__EXERCISE INSTRUCTIONS__
Where does the word "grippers" occur in the material? Copy each line that has it.

__SOURCE DATA__
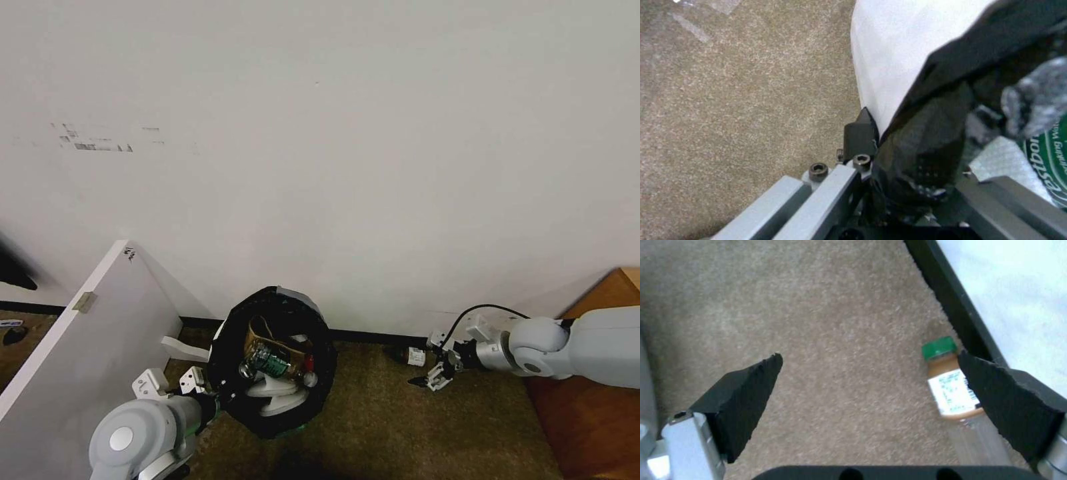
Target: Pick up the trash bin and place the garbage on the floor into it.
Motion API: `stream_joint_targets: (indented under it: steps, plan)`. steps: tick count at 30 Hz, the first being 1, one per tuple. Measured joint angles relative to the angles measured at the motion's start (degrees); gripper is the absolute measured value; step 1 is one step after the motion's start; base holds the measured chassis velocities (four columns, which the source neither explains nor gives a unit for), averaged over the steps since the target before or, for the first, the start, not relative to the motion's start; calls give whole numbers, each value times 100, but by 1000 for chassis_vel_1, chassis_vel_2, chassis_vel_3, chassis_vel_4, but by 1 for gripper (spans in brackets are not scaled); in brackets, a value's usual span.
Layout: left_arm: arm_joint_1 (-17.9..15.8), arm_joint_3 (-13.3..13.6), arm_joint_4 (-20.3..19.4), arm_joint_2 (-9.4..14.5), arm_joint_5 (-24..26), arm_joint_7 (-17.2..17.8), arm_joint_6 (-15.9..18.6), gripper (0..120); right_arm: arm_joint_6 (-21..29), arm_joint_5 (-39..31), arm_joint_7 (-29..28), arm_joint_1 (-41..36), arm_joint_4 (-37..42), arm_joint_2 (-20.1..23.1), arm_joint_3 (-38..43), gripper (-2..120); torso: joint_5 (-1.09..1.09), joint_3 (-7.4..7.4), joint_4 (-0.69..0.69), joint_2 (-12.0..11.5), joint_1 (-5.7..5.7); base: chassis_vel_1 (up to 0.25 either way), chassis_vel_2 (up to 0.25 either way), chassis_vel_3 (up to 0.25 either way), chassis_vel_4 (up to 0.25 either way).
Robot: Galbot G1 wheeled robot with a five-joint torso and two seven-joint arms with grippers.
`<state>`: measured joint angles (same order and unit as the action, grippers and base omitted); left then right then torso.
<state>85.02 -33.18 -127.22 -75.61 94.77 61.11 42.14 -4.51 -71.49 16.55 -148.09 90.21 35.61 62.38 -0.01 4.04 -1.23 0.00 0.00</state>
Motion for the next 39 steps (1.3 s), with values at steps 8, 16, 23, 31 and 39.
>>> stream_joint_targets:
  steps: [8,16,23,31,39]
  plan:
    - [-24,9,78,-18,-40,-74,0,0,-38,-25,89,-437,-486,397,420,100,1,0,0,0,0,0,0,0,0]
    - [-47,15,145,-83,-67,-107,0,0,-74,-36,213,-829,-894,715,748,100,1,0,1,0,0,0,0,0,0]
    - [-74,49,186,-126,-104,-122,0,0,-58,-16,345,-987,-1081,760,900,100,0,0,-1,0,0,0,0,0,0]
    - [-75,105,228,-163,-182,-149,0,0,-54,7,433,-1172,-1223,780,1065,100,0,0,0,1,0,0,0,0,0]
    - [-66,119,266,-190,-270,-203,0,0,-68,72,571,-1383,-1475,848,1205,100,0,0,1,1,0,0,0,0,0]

__ANSWER BOX__
Robot: Galbot G1 wheeled robot with a five-joint torso and two seven-joint arms with grippers.
`<state>`: measured joint angles (same order and unit as the action, grippers and base omitted); left then right then torso.

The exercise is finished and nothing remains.